To solve this problem, we can use the equations of motion for projectile motion. These equations describe the motion of an object in two dimensions under the influence of gravity. Here's how to approach each part of the problem:
a. To determine how much higher or lower the launch point is relative to the point where the projectile hits the ground, we need to calculate the vertical displacement. We can use the equation:
Δy = v₀y * t + (1/2) * g * t²
where Δy is the vertical displacement, v₀y is the initial vertical velocity, t is the time of flight, and g is the acceleration due to gravity.
Given that the initial speed is 31.0 m/s and the launch angle is 10.0°, we can find the initial vertical velocity:
v₀y = v₀ * sin(θ)
where θ is the launch angle in radians. Substituting the values:
v₀y = 31.0 * sin(10.0°)
With the known value for time of flight (t = 7.50 s), we can use the equation to calculate the vertical displacement. Since the projectile hits the ground, the vertical displacement will be negative.
Δy = v₀y * t + (1/2) * g * t²
b.
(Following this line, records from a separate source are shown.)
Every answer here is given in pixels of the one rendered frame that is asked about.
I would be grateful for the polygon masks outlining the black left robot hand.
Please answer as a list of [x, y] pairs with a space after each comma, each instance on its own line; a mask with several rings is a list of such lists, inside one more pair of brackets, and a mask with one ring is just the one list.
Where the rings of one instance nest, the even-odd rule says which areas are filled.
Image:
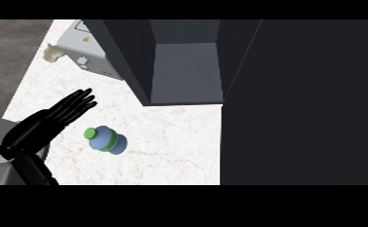
[[85, 111], [96, 106], [91, 89], [76, 90], [48, 108], [32, 113], [8, 130], [0, 143], [0, 155], [26, 185], [57, 185], [42, 160], [35, 153], [50, 144]]

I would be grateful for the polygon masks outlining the blue water bottle green cap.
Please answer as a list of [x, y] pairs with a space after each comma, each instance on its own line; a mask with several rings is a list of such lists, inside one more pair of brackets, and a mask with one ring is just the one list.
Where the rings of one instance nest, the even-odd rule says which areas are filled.
[[128, 141], [125, 136], [106, 126], [87, 128], [82, 136], [88, 141], [90, 148], [100, 152], [119, 155], [127, 149]]

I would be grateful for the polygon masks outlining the dark grey open cabinet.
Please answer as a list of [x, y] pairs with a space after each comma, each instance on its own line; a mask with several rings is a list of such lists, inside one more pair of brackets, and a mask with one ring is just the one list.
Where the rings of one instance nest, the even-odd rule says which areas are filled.
[[82, 23], [141, 105], [224, 102], [257, 19], [87, 19]]

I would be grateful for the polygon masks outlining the dark grey cabinet door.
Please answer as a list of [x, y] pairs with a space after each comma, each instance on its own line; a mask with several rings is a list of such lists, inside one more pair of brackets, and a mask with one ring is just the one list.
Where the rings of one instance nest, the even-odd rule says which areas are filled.
[[223, 105], [224, 184], [368, 184], [368, 20], [261, 22]]

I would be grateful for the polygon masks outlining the cream white garlic bulb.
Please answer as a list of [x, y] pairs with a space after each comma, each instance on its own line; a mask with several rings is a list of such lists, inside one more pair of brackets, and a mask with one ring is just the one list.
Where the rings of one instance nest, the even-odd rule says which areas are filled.
[[48, 62], [54, 62], [62, 56], [65, 52], [57, 46], [47, 45], [47, 48], [42, 51], [42, 59]]

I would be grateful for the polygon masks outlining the pale grey appliance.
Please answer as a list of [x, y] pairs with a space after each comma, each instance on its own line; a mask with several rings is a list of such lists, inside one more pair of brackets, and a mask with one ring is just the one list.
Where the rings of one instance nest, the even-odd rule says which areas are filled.
[[81, 19], [68, 27], [57, 40], [57, 47], [81, 70], [122, 80]]

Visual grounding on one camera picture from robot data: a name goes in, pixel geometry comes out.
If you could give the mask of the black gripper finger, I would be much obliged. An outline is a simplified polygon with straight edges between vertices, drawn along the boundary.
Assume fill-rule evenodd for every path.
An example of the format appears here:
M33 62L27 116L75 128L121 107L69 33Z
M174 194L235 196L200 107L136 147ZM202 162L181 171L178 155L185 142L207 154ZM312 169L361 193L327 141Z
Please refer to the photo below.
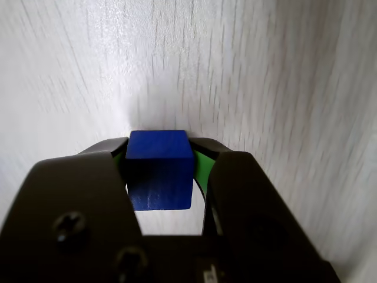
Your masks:
M141 231L119 170L127 138L43 160L1 230L2 282L143 282Z

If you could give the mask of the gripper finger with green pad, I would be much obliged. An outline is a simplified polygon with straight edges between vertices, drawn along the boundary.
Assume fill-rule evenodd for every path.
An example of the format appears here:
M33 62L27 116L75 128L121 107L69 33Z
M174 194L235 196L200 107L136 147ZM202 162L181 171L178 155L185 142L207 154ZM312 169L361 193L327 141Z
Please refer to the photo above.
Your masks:
M214 160L207 203L231 252L237 282L339 282L249 152L210 138L191 148Z

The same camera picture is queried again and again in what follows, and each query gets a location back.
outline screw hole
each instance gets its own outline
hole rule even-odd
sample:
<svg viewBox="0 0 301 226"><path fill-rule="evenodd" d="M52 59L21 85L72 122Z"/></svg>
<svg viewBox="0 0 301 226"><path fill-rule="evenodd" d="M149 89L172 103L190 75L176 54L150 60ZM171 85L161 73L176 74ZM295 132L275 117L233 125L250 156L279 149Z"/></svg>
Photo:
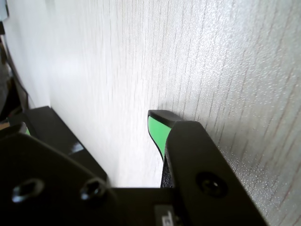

To determine the maximum height above the launch point, we need to calculate the vertical displacement at the highest point of the trajectory. At the highest point, the vertical velocity will be zero. We can use the equation:
v_fy = v₀y + g * t_max
where v_fy is the final vertical velocity, v₀y is the initial vertical velocity, g is the acceleration due to gravity, and t_max is the time taken to reach the maximum height.
c. To find the magnitude of the projectile's velocity when it hits the ground, we can use the equation:
v_f = sqrt(v_fx² + v_fy²)
where v_f is the final velocity, v_fx is the final horizontal velocity, and v_fy is the final vertical velocity.
d. To find the direction (below +x) of the projectile's velocity at the instant it hits the ground, we need to calculate the angle of the velocity vector. We can use the equation:
θ = atan(v_fy / v_fx)
where θ is the angle of the velocity vector and atan is the inverse tangent function.
By following these steps, you should be able to find the answers to all parts of the problem.